*Problem to work on:* Your answer must be every line of the data below that holds the string "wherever", copied exactly.

*Provided records:*

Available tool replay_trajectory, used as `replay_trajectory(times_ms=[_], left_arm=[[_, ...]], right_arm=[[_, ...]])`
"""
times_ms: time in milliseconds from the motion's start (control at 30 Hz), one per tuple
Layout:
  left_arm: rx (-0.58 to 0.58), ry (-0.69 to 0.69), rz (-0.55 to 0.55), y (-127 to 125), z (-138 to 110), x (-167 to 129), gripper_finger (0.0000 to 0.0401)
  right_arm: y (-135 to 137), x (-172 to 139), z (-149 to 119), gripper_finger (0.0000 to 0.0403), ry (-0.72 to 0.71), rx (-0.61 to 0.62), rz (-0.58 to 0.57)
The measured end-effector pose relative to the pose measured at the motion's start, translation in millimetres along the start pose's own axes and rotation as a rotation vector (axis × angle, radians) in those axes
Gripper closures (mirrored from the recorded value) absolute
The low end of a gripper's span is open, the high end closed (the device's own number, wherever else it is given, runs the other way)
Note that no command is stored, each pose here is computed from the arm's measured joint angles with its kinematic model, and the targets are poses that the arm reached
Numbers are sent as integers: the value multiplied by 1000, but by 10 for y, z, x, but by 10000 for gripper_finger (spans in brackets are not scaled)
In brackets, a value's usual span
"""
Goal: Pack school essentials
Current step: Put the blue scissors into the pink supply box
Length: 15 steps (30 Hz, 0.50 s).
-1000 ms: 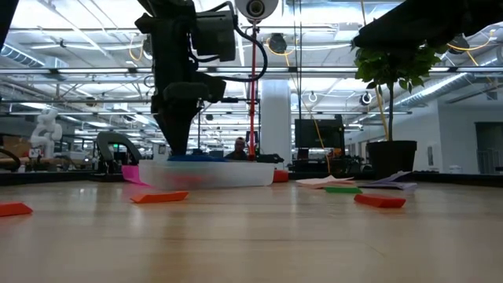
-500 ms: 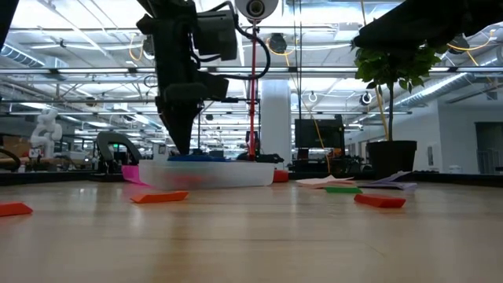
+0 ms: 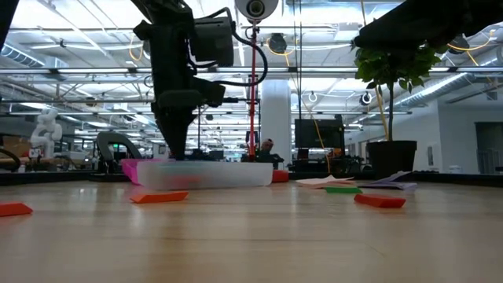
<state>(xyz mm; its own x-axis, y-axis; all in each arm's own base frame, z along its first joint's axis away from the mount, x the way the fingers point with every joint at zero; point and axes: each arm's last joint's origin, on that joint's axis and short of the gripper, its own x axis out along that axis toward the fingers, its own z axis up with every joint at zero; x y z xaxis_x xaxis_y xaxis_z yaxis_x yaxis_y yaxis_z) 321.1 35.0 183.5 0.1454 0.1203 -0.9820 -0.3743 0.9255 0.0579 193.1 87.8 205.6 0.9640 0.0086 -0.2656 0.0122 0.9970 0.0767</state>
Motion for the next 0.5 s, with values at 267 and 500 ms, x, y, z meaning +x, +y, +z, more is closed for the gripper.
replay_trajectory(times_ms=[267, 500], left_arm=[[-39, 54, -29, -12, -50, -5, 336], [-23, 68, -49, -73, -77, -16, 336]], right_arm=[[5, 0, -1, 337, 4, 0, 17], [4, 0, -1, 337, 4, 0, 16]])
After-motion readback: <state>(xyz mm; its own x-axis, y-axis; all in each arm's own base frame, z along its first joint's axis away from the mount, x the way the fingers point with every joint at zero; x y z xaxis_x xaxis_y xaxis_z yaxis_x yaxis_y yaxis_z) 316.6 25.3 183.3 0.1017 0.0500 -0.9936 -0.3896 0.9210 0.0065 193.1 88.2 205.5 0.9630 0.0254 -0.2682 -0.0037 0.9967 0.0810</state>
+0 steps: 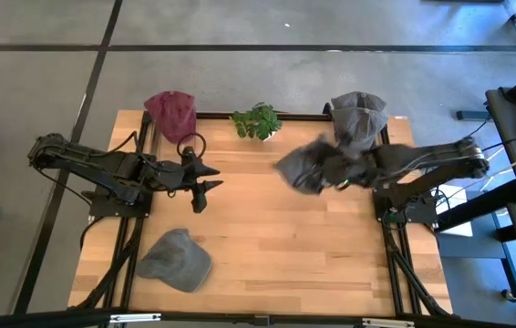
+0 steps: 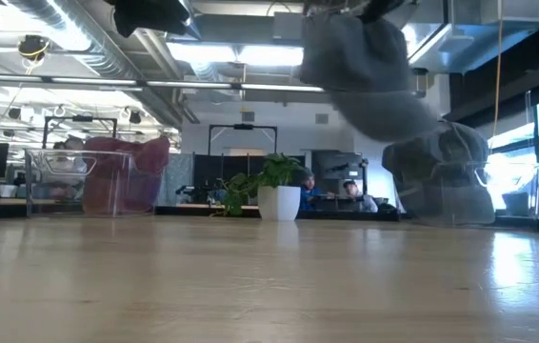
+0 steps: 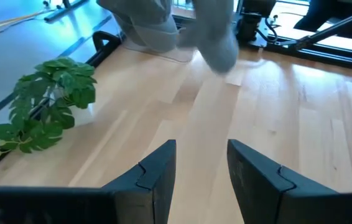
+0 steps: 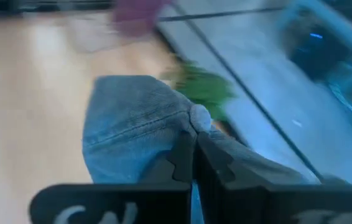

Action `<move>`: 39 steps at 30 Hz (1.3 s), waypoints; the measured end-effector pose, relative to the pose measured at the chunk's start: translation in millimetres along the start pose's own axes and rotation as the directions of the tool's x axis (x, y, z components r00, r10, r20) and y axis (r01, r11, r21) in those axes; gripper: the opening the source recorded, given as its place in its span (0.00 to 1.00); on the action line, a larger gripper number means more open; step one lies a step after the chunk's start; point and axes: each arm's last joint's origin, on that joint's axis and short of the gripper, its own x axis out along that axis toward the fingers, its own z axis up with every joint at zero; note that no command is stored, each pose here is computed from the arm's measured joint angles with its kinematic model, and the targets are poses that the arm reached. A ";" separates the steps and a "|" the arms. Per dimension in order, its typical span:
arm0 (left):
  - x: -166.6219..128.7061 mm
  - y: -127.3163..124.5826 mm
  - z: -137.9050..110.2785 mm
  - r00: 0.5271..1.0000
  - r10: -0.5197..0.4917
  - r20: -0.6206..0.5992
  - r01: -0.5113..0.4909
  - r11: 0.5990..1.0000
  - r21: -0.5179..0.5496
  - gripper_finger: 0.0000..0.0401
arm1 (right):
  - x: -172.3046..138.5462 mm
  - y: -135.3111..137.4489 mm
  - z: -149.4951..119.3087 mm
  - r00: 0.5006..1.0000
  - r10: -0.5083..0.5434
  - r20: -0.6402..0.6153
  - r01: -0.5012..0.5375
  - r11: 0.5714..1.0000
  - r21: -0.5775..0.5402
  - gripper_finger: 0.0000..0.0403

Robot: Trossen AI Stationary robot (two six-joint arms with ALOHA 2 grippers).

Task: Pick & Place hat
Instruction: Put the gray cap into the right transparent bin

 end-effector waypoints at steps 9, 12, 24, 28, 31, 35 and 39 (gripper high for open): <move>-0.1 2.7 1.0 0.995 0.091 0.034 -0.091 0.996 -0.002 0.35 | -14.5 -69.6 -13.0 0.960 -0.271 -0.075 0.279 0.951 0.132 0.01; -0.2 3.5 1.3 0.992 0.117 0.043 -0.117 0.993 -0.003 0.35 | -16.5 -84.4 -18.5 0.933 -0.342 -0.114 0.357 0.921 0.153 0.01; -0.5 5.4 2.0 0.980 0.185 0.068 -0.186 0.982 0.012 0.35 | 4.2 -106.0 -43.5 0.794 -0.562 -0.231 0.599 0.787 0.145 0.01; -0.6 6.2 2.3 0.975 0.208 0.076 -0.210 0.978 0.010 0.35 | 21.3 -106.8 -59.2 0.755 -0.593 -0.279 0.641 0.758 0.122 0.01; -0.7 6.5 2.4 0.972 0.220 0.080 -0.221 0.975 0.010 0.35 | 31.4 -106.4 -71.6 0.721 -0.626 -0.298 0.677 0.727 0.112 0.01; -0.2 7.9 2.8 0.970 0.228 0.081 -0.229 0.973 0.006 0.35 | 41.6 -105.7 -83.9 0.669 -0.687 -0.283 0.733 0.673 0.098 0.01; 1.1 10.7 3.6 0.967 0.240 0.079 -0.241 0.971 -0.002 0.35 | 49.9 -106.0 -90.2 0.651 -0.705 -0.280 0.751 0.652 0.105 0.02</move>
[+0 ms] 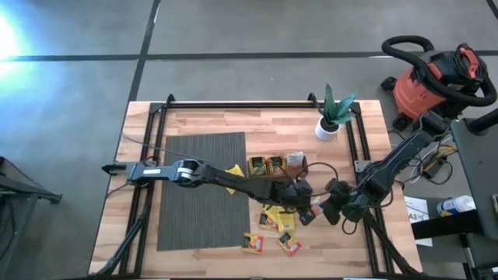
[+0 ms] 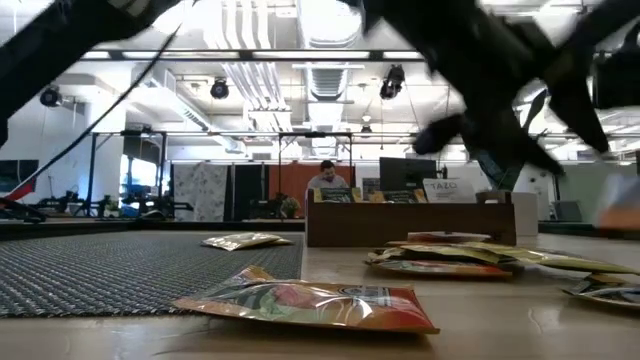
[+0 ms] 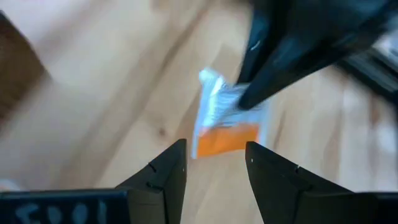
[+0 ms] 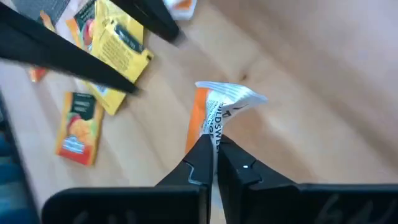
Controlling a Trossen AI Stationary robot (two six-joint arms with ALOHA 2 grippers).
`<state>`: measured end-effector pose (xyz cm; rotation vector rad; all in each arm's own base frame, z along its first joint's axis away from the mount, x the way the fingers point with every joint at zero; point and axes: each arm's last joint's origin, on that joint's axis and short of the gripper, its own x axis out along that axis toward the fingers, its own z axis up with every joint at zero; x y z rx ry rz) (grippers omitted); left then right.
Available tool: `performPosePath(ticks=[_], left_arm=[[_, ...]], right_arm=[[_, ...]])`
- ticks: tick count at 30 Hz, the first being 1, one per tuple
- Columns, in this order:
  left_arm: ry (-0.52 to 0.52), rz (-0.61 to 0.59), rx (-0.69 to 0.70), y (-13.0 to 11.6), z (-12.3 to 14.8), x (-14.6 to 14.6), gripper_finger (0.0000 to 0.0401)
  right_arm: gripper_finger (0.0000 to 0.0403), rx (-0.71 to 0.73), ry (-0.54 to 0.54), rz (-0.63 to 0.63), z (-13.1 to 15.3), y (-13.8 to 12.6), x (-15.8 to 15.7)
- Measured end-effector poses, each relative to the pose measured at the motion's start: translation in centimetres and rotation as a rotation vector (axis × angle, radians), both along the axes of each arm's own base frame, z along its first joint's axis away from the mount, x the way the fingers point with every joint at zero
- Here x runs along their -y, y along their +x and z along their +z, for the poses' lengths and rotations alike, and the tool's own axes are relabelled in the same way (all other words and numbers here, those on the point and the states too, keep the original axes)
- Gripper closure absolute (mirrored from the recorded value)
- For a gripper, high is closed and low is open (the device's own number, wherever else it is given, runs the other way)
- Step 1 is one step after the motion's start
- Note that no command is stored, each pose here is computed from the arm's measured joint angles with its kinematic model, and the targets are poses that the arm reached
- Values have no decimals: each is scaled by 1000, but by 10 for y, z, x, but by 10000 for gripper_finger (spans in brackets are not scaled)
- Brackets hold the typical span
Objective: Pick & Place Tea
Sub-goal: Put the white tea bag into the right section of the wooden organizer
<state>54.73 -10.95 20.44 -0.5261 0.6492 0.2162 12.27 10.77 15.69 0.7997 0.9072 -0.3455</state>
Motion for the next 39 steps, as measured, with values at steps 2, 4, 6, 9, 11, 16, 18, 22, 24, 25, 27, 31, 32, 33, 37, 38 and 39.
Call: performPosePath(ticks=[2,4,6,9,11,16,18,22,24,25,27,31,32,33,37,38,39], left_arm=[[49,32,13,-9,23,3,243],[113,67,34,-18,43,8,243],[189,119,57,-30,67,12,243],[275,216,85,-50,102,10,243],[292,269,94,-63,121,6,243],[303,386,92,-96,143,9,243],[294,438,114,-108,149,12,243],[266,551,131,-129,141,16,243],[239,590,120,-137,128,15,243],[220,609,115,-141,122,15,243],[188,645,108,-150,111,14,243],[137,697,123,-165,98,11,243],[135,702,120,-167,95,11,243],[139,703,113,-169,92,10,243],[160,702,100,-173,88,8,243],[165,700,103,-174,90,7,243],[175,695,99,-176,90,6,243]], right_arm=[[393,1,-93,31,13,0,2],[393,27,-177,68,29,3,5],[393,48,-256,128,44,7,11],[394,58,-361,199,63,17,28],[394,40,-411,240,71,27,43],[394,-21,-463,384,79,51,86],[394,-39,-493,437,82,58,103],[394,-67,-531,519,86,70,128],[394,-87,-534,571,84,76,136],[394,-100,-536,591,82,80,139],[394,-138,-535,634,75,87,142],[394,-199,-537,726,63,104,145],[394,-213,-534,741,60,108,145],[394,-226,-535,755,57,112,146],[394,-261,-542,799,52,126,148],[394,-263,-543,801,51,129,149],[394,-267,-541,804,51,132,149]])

*Output below:*
The low end of a gripper's span is open, the high end closed (the device's own number, wherever else it is given, runs the other way)
- For a gripper, high is closed and low is open (the device's own number, wherever else it is given, runs the other way)

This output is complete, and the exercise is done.